[Stored data]
Segment Open
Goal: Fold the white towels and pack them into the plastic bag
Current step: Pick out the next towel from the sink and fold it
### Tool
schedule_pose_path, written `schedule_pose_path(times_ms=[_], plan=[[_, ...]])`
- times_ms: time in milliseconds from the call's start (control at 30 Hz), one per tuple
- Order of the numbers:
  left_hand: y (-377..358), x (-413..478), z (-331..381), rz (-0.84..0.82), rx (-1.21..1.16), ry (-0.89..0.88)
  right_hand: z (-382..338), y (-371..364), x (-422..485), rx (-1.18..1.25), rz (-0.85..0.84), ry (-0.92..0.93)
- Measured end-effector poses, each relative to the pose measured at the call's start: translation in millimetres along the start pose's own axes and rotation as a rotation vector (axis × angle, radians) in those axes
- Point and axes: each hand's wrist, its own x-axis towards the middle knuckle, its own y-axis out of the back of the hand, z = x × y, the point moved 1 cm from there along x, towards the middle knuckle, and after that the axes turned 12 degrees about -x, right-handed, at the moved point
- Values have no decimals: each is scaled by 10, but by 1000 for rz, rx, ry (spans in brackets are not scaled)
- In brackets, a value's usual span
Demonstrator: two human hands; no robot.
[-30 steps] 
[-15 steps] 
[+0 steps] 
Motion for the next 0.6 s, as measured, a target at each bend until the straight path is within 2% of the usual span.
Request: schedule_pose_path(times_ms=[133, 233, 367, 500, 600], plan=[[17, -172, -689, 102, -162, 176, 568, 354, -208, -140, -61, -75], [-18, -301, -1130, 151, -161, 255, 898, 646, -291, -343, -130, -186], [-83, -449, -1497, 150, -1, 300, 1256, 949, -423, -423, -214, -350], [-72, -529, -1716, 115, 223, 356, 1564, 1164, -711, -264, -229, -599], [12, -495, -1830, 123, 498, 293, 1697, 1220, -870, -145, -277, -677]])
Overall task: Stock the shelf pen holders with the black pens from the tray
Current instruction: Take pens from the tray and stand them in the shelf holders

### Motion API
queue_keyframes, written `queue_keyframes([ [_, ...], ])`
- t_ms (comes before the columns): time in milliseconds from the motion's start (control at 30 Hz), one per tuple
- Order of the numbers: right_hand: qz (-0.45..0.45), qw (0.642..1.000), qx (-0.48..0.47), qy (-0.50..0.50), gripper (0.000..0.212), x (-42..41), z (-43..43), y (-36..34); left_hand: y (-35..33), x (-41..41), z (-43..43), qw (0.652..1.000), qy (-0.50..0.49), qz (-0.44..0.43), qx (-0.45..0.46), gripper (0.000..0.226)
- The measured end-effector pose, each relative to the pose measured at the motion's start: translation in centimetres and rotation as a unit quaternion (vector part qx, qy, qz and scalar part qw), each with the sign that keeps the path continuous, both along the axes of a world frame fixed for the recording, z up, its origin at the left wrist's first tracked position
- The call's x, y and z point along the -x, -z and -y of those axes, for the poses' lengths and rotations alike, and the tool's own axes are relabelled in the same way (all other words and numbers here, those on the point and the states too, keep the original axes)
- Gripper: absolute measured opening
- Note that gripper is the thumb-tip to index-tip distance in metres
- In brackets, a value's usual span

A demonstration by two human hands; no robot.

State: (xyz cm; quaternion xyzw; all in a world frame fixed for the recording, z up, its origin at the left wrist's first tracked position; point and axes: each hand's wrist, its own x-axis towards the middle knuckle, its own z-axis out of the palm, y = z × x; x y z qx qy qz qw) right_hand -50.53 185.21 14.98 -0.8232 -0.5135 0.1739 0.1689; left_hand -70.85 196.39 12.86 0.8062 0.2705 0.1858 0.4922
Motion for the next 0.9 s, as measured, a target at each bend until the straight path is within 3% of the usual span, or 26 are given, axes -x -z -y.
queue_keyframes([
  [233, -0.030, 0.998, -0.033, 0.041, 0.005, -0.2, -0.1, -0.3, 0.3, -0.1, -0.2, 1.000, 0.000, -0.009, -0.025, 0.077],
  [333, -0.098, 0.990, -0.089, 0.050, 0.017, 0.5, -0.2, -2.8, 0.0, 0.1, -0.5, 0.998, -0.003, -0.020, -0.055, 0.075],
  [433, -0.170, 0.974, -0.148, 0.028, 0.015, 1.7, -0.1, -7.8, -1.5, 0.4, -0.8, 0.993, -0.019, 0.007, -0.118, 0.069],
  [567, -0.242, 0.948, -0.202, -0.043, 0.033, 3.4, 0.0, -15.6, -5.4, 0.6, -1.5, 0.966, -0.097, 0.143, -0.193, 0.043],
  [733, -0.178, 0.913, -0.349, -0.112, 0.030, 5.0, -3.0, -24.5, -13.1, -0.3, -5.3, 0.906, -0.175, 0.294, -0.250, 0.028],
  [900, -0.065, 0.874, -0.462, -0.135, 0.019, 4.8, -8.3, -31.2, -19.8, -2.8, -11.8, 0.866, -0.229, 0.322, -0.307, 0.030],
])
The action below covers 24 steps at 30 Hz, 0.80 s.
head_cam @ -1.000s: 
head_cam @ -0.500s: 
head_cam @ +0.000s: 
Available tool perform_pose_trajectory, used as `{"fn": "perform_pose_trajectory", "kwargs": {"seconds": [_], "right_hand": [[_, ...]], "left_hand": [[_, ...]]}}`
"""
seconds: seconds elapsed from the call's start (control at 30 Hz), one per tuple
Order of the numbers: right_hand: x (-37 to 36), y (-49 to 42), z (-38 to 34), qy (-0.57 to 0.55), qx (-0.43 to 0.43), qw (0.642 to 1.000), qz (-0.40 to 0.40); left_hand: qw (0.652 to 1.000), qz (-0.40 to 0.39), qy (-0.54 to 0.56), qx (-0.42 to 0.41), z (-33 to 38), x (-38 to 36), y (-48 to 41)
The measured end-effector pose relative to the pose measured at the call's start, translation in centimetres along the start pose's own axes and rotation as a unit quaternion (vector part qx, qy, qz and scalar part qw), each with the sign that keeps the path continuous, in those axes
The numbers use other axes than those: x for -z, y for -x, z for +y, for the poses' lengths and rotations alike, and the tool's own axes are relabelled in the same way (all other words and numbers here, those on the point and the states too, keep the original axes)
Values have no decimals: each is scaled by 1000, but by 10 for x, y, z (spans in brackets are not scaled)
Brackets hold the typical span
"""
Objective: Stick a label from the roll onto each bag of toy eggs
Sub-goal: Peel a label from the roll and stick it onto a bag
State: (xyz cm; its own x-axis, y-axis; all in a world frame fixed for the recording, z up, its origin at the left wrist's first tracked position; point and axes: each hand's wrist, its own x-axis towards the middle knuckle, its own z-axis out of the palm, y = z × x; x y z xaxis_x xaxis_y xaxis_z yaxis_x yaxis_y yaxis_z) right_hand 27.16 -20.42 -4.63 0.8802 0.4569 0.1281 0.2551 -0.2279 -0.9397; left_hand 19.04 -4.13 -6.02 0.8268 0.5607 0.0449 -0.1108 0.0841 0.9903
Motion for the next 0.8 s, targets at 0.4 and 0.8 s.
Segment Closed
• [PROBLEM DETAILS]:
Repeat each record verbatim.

• [ANSWER TO THE EXERCISE]:
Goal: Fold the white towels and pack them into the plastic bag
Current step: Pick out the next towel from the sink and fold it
### Tool
schedule_pose_path, written `schedule_pose_path(times_ms=[_], plan=[[_, ...]])`
- times_ms: time in milliseconds from the call's start (control at 30 Hz), one per tuple
- Order of the numbers:
  left_hand: y (-377..358), x (-413..478), z (-331..381), rz (-0.84..0.82), rx (-1.21..1.16), ry (-0.89..0.88)
  right_hand: z (-382..338), y (-371..364), x (-422..485), rx (-1.18..1.25), rz (-0.85..0.84), ry (-0.92..0.93)
- Measured end-effector poses, each relative to the pose measured at the call's start: translation in millimetres along the start pose's own axes and rotation as a rotation vector (axis × angle, radians) in those axes
- Point and axes: each hand's wrist, its own x-axis towards the middle knuckle, its own y-axis out of the back of the hand, z = x × y, the point moved 1 cm from there along x, towards the middle knuckle, and after that the axes turned 12 degrees about -x, right-handed, at the moved point
- Values have no decimals: each is scaled by 10, but by 1000 for rz, rx, ry (spans in brackets are not scaled)
- In brackets, a value's usual span
Demonstrator: two human hands; no robot.
[-30 steps] 
[-15 steps] 
[+0 steps] 
Motion for the next 0.6 s, as measured, a target at each bend until the straight path is within 2% of the usual span.
Request: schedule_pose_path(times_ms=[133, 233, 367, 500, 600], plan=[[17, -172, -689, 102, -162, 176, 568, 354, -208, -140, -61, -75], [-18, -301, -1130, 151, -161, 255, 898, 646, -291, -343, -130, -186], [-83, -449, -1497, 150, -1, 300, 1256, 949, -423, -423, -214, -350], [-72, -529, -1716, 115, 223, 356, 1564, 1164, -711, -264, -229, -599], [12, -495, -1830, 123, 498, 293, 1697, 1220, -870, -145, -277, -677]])
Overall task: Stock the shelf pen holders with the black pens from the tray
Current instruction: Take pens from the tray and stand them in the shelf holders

### Motion API
queue_keyframes, written `queue_keyframes([ [_, ...], ])`
- t_ms (comes before the columns): time in milliseconds from the motion's start (control at 30 Hz), one per tuple
- Order of the numbers: right_hand: qz (-0.45..0.45), qw (0.642..1.000), qx (-0.48..0.47), qy (-0.50..0.50), gripper (0.000..0.212), x (-42..41), z (-43..43), y (-36..34); left_hand: y (-35..33), x (-41..41), z (-43..43), qw (0.652..1.000), qy (-0.50..0.49), qz (-0.44..0.43), qx (-0.45..0.46), gripper (0.000..0.226)
- The measured end-effector pose, each relative to the pose measured at the motion's start: translation in centimetres and rotation as a unit quaternion (vector part qx, qy, qz and scalar part qw), each with the sign that keeps the path continuous, both along the axes of a world frame fixed for the recording, z up, its origin at the left wrist's first tracked position
- The call's x, y and z point along the -x, -z and -y of those axes, for the poses' lengths and rotations alike, and the tool's own axes are relabelled in the same way (all other words and numbers here, those on the point and the states too, keep the original axes)
- Gripper: absolute measured opening
- Note that gripper is the thumb-tip to index-tip distance in metres
- In brackets, a value's usual span

A demonstration by two human hands; no robot.

State: (xyz cm; quaternion xyzw; all in a world frame fixed for the recording, z up, its origin at the left wrist's first tracked position; point and axes: each hand's wrist, its own x-axis towards the middle knuckle, its own z-axis out of the palm, y = z × x; x y z qx qy qz qw) right_hand -50.53 185.21 14.98 -0.8232 -0.5135 0.1739 0.1689; left_hand -70.85 196.39 12.86 0.8062 0.2705 0.1858 0.4922
Motion for the next 0.9 s, as measured, a target at each bend until the straight path is within 3% of the usual span, or 26 are given, axes -x -z -y.
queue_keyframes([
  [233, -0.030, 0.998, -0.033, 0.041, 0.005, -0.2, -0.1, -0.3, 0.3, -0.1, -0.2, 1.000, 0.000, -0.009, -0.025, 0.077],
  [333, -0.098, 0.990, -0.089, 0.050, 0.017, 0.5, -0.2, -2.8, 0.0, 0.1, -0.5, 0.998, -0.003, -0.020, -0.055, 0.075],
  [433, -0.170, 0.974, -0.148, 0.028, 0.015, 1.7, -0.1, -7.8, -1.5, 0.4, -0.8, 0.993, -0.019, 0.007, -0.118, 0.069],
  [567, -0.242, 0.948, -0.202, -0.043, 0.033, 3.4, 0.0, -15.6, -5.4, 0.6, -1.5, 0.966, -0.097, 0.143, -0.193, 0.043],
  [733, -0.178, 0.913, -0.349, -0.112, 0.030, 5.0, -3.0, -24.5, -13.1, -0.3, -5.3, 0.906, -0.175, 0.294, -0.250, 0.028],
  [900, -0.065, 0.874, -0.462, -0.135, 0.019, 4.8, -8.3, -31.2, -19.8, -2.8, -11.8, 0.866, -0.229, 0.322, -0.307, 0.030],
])
The action below covers 24 steps at 30 Hz, 0.80 s.
head_cam @ -1.000s: 
head_cam @ -0.500s: 
head_cam @ +0.000s: 
Available tool perform_pose_trajectory, used as `{"fn": "perform_pose_trajectory", "kwargs": {"seconds": [_], "right_hand": [[_, ...]], "left_hand": [[_, ...]]}}`
"""
seconds: seconds elapsed from the call's start (control at 30 Hz), one per tuple
Order of the numbers: right_hand: x (-37 to 36), y (-49 to 42), z (-38 to 34), qy (-0.57 to 0.55), qx (-0.43 to 0.43), qw (0.642 to 1.000), qz (-0.40 to 0.40); left_hand: qw (0.652 to 1.000), qz (-0.40 to 0.39), qy (-0.54 to 0.56), qx (-0.42 to 0.41), z (-33 to 38), x (-38 to 36), y (-48 to 41)
The measured end-effector pose relative to the pose measured at the call's start, translation in centimetres along the start pose's own axes and rotation as a unit quaternion (vector part qx, qy, qz and scalar part qw), each with the sign that keeps the path continuous, in those axes
The numbers use other axes than those: x for -z, y for -x, z for +y, for the poses' lengths and rotations alike, and the tool's own axes are relabelled in the same way (all other words and numbers here, those on the point and the states too, keep the original axes)
Values have no decimals: each is scaled by 1000, but by 10 for x, y, z (spans in brackets are not scaled)
Brackets hold the typical span
"""
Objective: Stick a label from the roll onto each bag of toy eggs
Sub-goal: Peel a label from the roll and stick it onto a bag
State: (xyz cm; its own x-axis, y-axis; all in a world frame fixed for the recording, z up, its origin at the left wrist's first tracked position; point and axes: each hand's wrist, its own x-axis towards the middle knuckle, its own z-axis out of the palm, y = z × x; x y z xaxis_x xaxis_y xaxis_z yaxis_x yaxis_y yaxis_z) right_hand 27.16 -20.42 -4.63 0.8802 0.4569 0.1281 0.2551 -0.2279 -0.9397; left_hand 19.04 -4.13 -6.02 0.8268 0.5607 0.0449 -0.1108 0.0841 0.9903
Motion for the next 0.8 s, targets at 0.4 and 0.8 s.

This exercise calls for no further output.